[lms] Key and signature sizes

tireddy2 · Feb 7, 2024 · a85b39f · a85b39f
1 parent 745b271
commit a85b39f
Showing 1 changed file with 16 additions and 0 deletions.
diff --git a/draft-ietf-pquip-pqc-engineers.md b/draft-ietf-pquip-pqc-engineers.md
@@ -484,6 +484,22 @@ The number of tree layers in XMSS^MT provides a trade-off between signature size
 XMSS and HSS/LMS can be applied in various scenarios where digital signatures are required, such as software updates.
 
 
+### LMS scheme - key and signature sizes
+The LMS scheme is characterize by four distinct parameter sets - underlying hash function (SHA2-256 or SHAKE-256), the length of the digest (24 or 32 bytes), LMS tree height - parameter that controls maximal number of signatures that private key can produce (possible values are 5,10,15,20,25) and the width of the Winternitz coefficients (see {{?RFC8554}}, section 4.1) that can be used to trade-off signing time for signature size (possible values are 1,2,4,8).

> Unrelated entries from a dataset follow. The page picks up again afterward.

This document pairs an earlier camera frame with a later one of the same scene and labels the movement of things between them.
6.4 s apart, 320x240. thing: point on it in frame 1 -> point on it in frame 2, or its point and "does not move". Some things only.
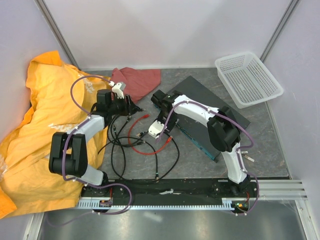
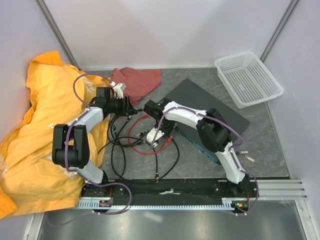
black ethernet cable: (137, 141) -> (117, 144)
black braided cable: (142, 181) does not move
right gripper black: (170, 126) does not move
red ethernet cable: (147, 115) does not move

Parameters can be mixed together providinging, 80 possible parametrisations of the the scheme.
+
+The public (PK) and private (SK) key size depends on the length of the digest (M). The signature size depends on the Winternitz parameter (W), the LMS tree height (H), and the length of the digest. The tables below provides sizes key and signature sizes for all parameterization of the scheme.
+
+| M  | PK | SK | W |  H=5 | H=10 | H=15 | H=20 | H=25 |
+|----|----|----|---|------|------|------|------|------|
+| 24 | 48 | 44 | 1 | 4956 | 5076 | 5196 | 5316 | 5436 |
+| 24 | 48 | 44 | 2 | 2580 | 2700 | 2820 | 2940 | 3060 |
+| 24 | 48 | 44 | 4 | 1380 | 1500 | 1620 | 1740 | 1860 |
+| 24 | 48 | 44 | 8 | 780  | 900  | 1020 | 1140 | 1260 |
+| 32 | 56 | 52 | 1 | 8684 | 8844 | 9004 | 9164 | 9324 |
+| 32 | 56 | 52 | 2 | 4460 | 4620 | 4780 | 4940 | 5100 |
+| 32 | 56 | 52 | 4 | 2348 | 2508 | 2668 | 2828 | 2988 |
+| 32 | 56 | 52 | 8 | 1292 | 1452 | 1612 | 1772 | 1932 |
+
 ## Hash-then-Sign
 
 Within the hash-then-sign paradigm, the message is hashed before signing it. By pre-hashing, the onus of resistance to existential forgeries becomes heavily reliant on the collision-resistance of the hash function in use. The hash-then-sign paradigm has the ability to improve performance by reducing the size of signed messages, making the signature size predictable and manageable. As a corollary, hashing remains mandatory even for short messages and assigns a further computational requirement onto the verifier.  This makes the performance of hash-then-sign schemes more consistent, but not necessarily more efficient. Using a hash function to produce a fixed-size digest of a message ensures that the signature is compatible with a wide range of systems and protocols, regardless of the specific message size or format. Crucially for hardware security modules, Hash-then-Sign also significantly reduces the amount of data that needs to be transmitted and processed by a hardware security module. Consider scenarios such as a networked HSM located in a different data center from the calling application or a smart card connected over a USB interface. In these cases, streaming a message that is megabytes or gigabytes long can result in notable network latency, on-device signing delays, or even depletion of available on-device memory.